◆ **What to do**:
In the entries below, every line with the string "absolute" is to be reported.

[Supplied data Boundary: Start]

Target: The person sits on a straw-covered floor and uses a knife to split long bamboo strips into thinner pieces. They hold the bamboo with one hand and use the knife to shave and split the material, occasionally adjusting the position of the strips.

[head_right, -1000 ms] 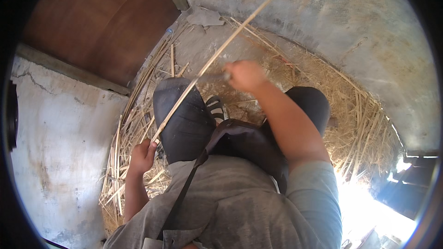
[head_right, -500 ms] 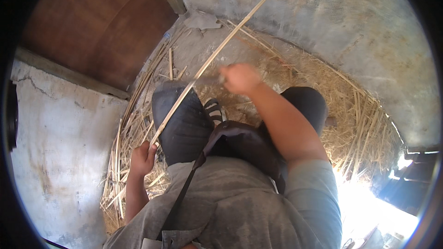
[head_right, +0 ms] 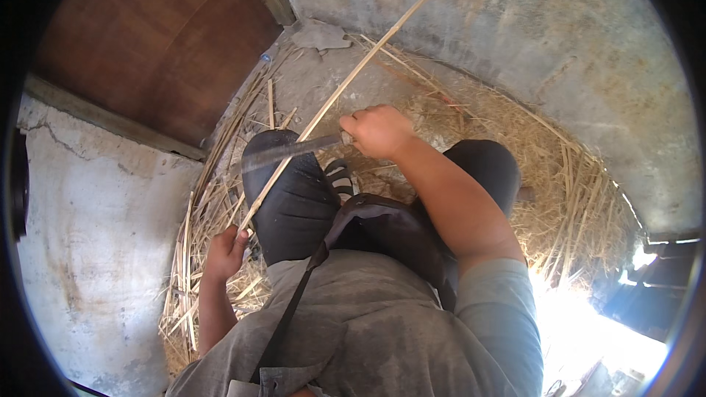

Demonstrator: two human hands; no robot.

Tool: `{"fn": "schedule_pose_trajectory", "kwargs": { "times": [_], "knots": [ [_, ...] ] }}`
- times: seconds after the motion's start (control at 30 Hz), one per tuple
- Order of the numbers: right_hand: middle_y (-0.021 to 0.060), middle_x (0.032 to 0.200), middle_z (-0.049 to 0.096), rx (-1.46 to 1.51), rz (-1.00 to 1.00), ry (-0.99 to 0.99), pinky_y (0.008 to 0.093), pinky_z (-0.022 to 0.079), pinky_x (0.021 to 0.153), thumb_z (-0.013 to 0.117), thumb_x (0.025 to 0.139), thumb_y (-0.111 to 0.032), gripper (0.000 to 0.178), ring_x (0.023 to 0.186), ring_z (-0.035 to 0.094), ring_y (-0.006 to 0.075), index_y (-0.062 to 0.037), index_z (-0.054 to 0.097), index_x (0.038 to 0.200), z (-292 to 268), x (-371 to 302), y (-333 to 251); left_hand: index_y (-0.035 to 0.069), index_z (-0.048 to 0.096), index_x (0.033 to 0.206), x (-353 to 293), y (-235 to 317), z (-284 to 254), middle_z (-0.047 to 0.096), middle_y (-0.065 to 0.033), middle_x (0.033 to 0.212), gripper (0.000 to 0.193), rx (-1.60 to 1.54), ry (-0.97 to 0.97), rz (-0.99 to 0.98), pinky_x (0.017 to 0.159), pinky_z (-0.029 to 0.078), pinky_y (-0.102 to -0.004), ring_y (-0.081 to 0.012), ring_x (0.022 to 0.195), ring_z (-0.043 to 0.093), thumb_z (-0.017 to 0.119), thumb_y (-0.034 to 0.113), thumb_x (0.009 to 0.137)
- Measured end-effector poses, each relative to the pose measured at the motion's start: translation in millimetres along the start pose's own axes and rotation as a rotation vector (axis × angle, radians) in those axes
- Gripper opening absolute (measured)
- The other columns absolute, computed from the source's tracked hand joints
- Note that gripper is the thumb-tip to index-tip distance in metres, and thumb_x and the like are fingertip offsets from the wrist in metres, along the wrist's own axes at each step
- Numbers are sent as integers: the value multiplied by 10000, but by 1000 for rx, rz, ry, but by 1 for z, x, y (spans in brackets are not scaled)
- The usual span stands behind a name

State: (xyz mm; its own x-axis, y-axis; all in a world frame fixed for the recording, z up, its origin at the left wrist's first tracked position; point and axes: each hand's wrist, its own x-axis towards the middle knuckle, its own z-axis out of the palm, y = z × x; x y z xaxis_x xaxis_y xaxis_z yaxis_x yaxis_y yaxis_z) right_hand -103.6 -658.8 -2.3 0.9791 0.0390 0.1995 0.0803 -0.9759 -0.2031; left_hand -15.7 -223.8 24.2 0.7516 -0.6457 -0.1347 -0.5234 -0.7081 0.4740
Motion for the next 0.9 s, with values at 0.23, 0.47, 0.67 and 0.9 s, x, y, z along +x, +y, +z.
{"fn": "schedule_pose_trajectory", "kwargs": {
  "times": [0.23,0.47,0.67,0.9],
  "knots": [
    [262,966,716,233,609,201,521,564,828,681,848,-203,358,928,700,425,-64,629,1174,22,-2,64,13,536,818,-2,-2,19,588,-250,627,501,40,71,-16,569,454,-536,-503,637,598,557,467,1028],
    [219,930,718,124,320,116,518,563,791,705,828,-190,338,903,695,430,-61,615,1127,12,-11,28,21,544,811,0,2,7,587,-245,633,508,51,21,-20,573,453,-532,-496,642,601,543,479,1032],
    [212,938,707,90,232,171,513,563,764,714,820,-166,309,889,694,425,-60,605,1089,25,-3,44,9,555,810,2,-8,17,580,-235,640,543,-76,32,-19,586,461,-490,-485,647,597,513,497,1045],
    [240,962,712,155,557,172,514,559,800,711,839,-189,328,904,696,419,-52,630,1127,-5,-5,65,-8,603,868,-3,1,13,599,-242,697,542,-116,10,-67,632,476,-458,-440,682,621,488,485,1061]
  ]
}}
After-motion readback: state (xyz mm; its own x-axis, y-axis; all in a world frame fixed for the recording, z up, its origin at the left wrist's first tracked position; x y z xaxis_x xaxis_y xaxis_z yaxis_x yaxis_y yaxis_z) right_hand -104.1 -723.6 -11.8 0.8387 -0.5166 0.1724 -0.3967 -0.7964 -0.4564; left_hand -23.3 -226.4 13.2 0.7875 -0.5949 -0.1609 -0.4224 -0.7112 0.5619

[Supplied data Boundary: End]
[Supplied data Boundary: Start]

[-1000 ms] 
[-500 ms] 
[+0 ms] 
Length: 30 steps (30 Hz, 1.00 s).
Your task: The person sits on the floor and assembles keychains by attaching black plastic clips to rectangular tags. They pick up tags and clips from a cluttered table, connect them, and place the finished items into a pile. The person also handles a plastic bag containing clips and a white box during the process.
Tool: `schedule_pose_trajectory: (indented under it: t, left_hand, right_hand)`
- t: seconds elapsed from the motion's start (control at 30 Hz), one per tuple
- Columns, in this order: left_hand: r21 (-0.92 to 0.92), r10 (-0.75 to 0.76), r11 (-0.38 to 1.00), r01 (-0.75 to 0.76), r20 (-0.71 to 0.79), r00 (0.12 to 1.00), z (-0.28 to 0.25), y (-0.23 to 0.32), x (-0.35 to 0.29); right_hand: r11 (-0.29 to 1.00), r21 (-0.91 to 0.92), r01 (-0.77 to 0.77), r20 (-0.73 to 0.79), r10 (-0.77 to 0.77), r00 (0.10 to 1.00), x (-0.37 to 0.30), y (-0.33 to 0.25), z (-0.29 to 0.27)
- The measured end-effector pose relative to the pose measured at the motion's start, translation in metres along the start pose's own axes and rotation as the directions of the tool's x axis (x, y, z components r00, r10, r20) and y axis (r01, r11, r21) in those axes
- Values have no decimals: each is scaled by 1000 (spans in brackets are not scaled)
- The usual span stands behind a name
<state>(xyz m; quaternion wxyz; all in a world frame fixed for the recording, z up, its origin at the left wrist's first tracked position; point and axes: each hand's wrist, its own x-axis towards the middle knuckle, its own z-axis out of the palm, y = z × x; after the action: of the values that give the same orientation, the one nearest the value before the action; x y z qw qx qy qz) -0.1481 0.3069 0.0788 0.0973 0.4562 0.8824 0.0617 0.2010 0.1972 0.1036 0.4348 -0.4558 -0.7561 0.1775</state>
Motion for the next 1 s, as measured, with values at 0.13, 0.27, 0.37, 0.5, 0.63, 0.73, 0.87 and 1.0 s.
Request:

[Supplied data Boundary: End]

◆ **Response below**:
- Gripper opening absolute (measured)
- The other columns absolute, computed from the source's tracked hand joints

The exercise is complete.